Abstract
This article draws upon research examining the impact of new health imperatives on schools in the United Kingdom. Specifically, it examines features of emerging surveillant relations, which not only speak to the changing nature of health-related practices in schools but have particular currency for broader understandings of theorisations of surveillance, and which complicate the view that schools are bounded or territorialised in enacting forms of governance. The article explores how the assemblages through which these biopedagogies are formed constitute emerging interdependent relations between schools and families. The article recognises the presence of amalgamated and extended pedagogies in schools; approaches within which deliberate attempts were made to ensure whether what students learn in schools was continued beyond the formal school contexts. Among the schools that took part in the research reported in this article, many of them recognised that families constituted a site of learning about health. To this end, there were deliberate attempts to inculcate particular health values and meanings within school and to extend these across other sites of learning such as within the family. The use of surveillant practices utilised to achieve this end is a specific focus of this article and speaks to the broader aspects of what Giroux and others have referred to as ‘public pedagogy’ which recognise public, popular and cultural spaces as pedagogical sites. The article concludes by suggesting that studies in biopedagogy would benefit not only from a more nuanced understanding of the surveillant forces of pedagogy, but also of the pedagogical flows and forces of what are seen as forms of surveillance.
Acknowledgements
With thanks to the ESRC for supporting the research on which this article is based (ESRC grant ESRC 000-22-20).
Notes
1. Dr Emma Rich, Professor John Evans, Laura De Pian (RES-000-23-2000).
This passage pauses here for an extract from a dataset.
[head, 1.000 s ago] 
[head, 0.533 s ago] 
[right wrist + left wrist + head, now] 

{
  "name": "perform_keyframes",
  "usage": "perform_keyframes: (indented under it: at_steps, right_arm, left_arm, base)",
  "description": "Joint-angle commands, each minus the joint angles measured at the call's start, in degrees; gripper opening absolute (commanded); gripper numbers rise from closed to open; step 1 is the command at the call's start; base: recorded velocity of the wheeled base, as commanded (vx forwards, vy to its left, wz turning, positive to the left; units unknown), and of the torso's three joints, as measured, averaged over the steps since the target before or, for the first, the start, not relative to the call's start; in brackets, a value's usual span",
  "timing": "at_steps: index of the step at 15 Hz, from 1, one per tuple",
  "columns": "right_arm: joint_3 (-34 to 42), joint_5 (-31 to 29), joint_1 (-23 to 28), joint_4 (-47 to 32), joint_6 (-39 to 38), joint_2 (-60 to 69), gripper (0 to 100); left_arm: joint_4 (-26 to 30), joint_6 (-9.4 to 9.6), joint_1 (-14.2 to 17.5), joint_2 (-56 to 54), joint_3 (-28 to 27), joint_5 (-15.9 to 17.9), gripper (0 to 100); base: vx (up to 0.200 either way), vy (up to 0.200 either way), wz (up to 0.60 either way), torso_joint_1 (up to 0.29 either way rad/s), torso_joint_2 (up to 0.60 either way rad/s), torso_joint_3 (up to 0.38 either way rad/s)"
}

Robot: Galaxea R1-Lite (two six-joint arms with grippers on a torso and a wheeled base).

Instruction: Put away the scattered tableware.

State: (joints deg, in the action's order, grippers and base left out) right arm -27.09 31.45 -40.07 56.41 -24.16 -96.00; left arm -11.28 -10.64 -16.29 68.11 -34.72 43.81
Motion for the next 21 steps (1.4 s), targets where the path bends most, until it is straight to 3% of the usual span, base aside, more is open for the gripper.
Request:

2. By Professor Jan Wright, Dr Valerie Harwood, Dr Ken Cliff in Australia and Dr Lisette Burrows and Jaleh McCormack.
3. In 2003, the Government published a green paper called Every Child Matters (ECM) following the death of Victoria Climbié, a young girl who was horrifically abused and tortured, and eventually killed by her great aunt and the man with whom they lived in England. This awful event led to extensive public discourse and concern about protection of young people and the role of children's services. Tapping into these anxieties, ECM sets out five key outcomes for children and young people including: being healthy, staying safe, enjoying and achieving, making a positive contribution to society and achieving economic well-being.